Every single task the mission throws up leads to me Alt-Tabbing out of the game and searching for the information I need to do the job. The mission-builder tool Making History adds has the ability to send messages to you, that is clear from the way you are fed updated objectives – they appear as text popups in your main window – so it would have been possible for the developers to also send a message with the controls you need to complete each task in a mission. This realisation is little comfort to me.
Most frustrating of all, however, is the checkpointing. The first mission tasks you with building three separate rockets but it appears you need to complete all of them in a single run. Any time I fail one of the objectives I am forced to restart the entire mission. These are easy rockets to build but between construction and launch I am often losing 30 to 40 minutes of play at a time. Even when I try to create a save mid-mission, so that I can return to it if everything goes wrong, I find the save gets overwritten or is simply inaccessible.

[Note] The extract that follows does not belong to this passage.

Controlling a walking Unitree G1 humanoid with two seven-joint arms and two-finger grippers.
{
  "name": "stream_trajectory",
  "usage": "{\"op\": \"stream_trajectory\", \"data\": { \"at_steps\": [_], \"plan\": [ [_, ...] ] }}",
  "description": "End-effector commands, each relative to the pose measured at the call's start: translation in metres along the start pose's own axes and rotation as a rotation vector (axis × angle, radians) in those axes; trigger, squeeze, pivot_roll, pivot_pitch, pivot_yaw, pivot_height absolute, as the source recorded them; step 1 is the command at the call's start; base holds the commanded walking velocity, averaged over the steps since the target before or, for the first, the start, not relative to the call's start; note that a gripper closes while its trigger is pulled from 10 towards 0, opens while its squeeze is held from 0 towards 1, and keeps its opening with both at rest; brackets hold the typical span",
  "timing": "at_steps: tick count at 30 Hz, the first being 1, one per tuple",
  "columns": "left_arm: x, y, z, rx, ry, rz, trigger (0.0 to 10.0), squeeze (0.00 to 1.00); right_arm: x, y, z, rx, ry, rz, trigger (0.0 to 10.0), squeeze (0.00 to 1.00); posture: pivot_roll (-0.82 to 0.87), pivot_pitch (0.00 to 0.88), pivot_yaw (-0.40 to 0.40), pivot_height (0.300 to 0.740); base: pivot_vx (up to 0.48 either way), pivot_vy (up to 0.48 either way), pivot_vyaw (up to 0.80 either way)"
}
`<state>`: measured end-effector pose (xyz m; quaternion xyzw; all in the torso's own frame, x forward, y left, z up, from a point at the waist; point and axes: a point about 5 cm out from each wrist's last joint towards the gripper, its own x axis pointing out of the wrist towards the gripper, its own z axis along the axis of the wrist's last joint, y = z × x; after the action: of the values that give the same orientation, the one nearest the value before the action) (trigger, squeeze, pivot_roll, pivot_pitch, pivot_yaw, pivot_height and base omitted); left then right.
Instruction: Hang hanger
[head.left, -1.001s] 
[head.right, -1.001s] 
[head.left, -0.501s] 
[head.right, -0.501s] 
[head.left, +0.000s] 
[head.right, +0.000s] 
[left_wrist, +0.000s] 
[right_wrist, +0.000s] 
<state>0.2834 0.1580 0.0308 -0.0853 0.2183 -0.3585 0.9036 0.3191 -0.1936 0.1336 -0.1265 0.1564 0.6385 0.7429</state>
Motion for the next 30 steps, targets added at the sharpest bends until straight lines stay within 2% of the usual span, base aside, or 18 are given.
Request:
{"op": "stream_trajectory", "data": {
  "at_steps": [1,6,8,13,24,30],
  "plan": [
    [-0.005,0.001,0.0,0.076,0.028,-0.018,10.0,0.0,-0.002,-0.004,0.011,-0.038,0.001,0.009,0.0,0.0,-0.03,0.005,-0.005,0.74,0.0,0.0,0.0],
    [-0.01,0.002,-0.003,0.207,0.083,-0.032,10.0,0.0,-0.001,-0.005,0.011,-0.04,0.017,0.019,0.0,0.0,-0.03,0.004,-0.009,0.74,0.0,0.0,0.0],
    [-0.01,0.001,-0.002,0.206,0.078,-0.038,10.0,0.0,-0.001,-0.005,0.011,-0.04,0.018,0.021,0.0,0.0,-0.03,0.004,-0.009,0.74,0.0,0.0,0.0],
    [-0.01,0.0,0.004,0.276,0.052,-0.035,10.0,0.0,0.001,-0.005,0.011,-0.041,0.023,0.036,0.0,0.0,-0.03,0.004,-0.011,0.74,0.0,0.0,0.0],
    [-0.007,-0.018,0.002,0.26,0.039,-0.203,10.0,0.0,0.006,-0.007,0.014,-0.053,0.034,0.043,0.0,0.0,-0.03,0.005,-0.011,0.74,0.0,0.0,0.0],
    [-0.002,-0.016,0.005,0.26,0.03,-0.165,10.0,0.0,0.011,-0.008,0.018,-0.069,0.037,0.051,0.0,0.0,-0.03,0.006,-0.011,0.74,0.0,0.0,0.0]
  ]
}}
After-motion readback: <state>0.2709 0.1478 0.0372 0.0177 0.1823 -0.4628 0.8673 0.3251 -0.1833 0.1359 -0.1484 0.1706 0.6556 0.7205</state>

However, while I may not be enjoying the pre-made missions Squad created for Making History, the new mission builder is an excellent tool. You can construct missions that demand players design rockets that achieve specific objectives, and you can impose challenging restrictions on them too, such as weight, the maximum number of parts they can use, and overall size of the rocket. You can even state whichparts they are allowed to use. Or, you could build a rocket for them as a starting point, determining the condition they receive it in, varying the difficulty of their mission.
You can even string together nodes that act as triggers for events in the mission. This could be something as simple as sending a message to the player that says “Well done!” when they reach a certain altitude, or more complex scripting such as having various parts of their spaceship explode when their Kerbal astronaut first tries to open the airlock.
Hopefully, the community around the game will fill the mod pages with tightly-scripted missions that show people how dramatic Kerbal Space Program can be. But, more than that, I hope some altruistic players make a campaign of missions that act as hand-holding, in-depth tutorials for new and returning players alike. It is what the game needs right now.